An emerging trend seems to be hiring someone to operate as a company’s “Chief Culture Officer.” You can find out a bit more about the concept of a CCO here, here, and here. As I thought about this new role, I imagined a member of a company, part of some division, writing to a new CCO anonymously with the following poem. While the idea of a CCO has a great deal of potential, it seems to me a real challenge (if the job is going to matter) will be to address the dark, cynical undertow that in many places has been dismissed and become officially undiscussable.…
To the Chief Culture Officer
I heard you’d been hired not long ago
because our company’s “values” are said to be sacred.
I wanted you to know before you get too lost
the secret that everyone knows:
they’re not.
And now we wonder why exactly you’ve been hired.
Was it because the other C’s didn’t want that part of their job?
Because they want us “engaged” but don’t want
their own engagement in the problems the rest of us must solve,
including how they fight among themselves, freely project
their self-deceptions, keep pushing for more
but don’t listen to the ideas that involve them and how they lead,
ideas that might truly help?
Because they want to stay safe in their silted-in, siloed stature?
Because they don’t like anything from us “too negative?”
Whatever. It’s yours now and it’s the same old stuff, S.O.S.
My gifts to you are the long hours no one believes will ever change,
and the pay cuts and layoffs while profits soar.
Hire the “right people” they say, but that’s just more code
and I’m sure, being so smart, you know exactly what that means,
for you, too.
You see, there’s another truth that burns — and our hope
is that you can help tell it, please.
It’s almost too simple: just talk, talk with each other about what’s real,
loosen up, would you?
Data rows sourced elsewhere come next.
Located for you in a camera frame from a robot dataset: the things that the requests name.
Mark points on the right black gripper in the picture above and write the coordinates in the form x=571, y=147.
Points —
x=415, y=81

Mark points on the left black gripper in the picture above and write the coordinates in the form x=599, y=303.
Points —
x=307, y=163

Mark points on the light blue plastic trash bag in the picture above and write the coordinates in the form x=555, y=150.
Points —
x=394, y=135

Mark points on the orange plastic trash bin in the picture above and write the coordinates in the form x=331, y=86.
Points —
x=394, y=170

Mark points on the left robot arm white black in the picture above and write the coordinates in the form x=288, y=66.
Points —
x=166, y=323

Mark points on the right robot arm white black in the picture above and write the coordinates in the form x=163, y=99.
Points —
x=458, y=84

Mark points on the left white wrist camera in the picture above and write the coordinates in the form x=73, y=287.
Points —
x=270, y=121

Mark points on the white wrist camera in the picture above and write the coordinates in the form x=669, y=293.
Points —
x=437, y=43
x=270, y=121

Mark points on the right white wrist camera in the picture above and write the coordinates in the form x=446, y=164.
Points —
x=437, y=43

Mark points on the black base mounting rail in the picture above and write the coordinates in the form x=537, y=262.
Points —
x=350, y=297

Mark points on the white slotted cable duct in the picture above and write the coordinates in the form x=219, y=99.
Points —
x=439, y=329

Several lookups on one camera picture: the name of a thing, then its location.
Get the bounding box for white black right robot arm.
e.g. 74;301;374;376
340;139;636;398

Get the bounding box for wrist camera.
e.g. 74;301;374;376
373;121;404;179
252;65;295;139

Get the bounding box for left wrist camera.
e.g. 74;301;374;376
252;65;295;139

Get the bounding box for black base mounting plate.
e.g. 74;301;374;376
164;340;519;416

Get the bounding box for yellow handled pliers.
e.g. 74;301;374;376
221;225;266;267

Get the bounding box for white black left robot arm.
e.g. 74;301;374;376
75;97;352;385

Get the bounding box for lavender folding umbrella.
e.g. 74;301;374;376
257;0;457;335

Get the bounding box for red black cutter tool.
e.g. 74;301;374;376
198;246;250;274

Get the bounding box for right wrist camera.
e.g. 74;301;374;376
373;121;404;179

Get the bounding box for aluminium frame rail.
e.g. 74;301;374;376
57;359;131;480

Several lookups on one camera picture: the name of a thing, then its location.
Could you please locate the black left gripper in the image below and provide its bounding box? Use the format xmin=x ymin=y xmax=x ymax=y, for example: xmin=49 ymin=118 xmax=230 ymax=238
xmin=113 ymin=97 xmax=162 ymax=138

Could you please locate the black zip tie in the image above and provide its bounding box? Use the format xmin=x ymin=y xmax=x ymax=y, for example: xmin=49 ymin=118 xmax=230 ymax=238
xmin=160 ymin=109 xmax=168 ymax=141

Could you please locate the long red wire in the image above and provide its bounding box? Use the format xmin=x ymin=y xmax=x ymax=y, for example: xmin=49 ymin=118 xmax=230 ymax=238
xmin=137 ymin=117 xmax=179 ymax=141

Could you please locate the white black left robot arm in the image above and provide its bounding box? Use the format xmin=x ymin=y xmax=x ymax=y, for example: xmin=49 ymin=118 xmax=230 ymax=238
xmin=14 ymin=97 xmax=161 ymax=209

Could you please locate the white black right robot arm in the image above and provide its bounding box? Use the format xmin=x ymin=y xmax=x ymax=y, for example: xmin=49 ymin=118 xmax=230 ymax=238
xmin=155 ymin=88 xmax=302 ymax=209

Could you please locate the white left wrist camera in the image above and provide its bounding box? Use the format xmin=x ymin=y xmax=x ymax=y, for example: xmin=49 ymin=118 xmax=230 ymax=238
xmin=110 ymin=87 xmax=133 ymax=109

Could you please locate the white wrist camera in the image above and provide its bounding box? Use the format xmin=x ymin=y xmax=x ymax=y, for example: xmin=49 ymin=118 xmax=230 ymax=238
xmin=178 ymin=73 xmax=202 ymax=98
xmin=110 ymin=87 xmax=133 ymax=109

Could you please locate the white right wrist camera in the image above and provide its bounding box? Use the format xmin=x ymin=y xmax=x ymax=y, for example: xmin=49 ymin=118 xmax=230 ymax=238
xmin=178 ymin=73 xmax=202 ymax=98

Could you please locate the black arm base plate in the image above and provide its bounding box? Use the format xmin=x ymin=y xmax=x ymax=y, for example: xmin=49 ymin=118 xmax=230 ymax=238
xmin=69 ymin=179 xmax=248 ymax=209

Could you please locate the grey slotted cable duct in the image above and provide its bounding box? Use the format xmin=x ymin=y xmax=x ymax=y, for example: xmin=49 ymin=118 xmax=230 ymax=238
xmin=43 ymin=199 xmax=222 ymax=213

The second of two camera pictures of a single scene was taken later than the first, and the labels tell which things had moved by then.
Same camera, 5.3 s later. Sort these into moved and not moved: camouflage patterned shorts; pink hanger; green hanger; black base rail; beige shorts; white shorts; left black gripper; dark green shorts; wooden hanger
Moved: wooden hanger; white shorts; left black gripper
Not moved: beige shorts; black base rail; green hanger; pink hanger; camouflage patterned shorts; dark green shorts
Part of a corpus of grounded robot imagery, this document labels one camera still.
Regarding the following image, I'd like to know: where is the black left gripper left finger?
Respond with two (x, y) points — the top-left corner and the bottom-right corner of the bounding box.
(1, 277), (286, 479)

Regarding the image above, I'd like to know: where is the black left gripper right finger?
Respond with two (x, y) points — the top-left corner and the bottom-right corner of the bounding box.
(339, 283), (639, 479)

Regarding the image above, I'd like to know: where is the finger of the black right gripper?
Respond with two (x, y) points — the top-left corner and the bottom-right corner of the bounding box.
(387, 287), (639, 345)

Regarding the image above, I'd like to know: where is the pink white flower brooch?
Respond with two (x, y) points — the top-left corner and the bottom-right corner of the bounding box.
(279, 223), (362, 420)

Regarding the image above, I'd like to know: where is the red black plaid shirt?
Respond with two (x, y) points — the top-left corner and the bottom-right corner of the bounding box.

It’s like that old joke:
insanity isn’t about having a screw loose;
it’s about having them all too tight.
Just — truly, sincerely — talk with each other, you know,
and with us who you might notice do the work.
Yes, talk with us and listen to something else
than your own immutable analyses, reducing us to numbers and trends.
You can’t imagine what we can see through,
or what’s buried in our hearts. You don’t need
to “select for passion.” We are passion — or once were.
You don’t need a plan for us; it’s so clear what you really need
is a better plan for yourselves.
I wanted to send this letter because, you know,
what I really believe is that we are all Chief Culture Officer,
every one of us here and now you’ve kind of taken that job.
And it appears to be, as I said, just the same old stuff.
S. O. S.
No one knew (how could they?) nor hiring you
do they yet know.
—
If you were the new CCO and got this letter or something like it, what would you do?